▸ **Task brief**:
Check every line of the material for the word "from". Copy those that have it.

↓↓↓

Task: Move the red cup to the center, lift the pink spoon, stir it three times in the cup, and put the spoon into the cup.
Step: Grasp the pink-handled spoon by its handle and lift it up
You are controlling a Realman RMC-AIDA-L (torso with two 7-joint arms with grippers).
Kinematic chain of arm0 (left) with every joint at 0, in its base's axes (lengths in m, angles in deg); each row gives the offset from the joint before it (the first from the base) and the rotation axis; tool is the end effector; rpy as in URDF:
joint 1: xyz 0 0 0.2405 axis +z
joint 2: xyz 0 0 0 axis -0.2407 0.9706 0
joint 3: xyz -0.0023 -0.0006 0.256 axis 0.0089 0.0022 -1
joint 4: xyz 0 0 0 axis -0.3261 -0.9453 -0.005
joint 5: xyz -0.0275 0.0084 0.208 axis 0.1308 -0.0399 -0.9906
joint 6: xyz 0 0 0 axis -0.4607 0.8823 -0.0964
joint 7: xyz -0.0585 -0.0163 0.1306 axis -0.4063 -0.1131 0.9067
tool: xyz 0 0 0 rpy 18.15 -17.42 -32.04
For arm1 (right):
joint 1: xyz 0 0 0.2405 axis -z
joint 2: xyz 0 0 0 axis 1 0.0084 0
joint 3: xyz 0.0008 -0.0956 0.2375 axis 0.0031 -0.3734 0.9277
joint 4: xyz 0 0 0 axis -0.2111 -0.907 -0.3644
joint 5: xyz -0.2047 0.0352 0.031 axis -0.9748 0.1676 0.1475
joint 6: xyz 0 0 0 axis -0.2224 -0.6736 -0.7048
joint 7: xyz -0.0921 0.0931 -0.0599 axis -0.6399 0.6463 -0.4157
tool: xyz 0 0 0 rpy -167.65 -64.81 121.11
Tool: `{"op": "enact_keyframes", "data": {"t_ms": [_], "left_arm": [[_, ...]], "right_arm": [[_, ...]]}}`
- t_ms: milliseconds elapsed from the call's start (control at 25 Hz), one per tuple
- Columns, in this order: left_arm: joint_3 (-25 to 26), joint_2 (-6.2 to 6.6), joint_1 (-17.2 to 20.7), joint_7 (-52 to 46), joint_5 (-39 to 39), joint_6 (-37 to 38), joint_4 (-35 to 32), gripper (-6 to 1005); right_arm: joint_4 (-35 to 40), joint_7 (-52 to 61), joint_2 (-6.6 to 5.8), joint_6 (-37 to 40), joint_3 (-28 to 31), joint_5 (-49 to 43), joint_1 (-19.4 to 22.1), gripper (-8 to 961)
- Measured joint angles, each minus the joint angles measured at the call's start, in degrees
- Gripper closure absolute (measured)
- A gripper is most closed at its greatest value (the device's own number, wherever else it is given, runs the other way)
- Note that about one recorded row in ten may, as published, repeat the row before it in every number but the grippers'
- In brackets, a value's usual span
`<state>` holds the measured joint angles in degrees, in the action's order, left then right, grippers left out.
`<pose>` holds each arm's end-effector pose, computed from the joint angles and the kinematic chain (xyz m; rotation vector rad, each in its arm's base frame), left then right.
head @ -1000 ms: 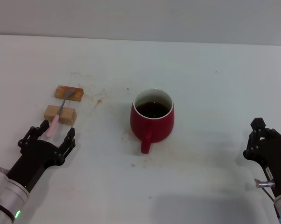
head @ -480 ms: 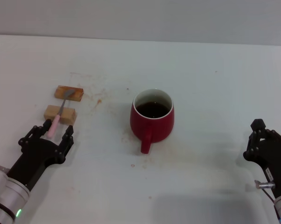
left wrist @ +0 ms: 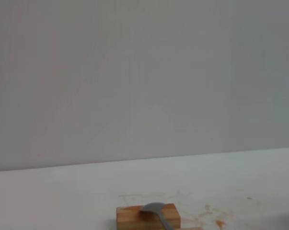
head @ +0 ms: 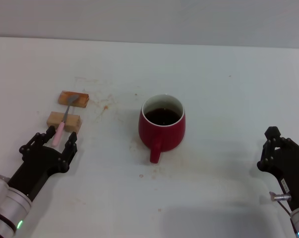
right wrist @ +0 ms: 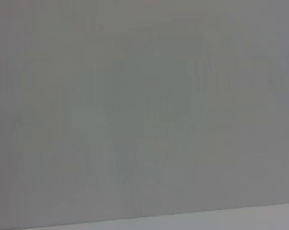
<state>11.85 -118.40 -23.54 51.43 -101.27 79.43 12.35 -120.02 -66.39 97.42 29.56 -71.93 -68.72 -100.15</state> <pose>-0.3430 0.2453 -0.0740 -1.8764 -0.6247 -0.5828 0.2983 0.2118 -0.0915 -1.6051 0.7272 0.7469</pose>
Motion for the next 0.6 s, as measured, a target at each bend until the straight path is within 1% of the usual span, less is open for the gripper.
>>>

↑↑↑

▸ **Task result**:
Kinematic chain of arm0 (left) with every joint at 0, in its base's axes (lengths in m, angles in deg); each row gives the offset from the joint before it (the first from the base) and the rotation axis; tool is the end effector; rpy as in URDF:
- t_ms: milliseconds elapsed from the call's start (control at 25 Hz), one per tuple
`<pose>` holds each arm's end-effector pose, computed from the joint angles and the kinematic chain (xyz m; rotation vector rad, each in its arm's base frame), left then right.

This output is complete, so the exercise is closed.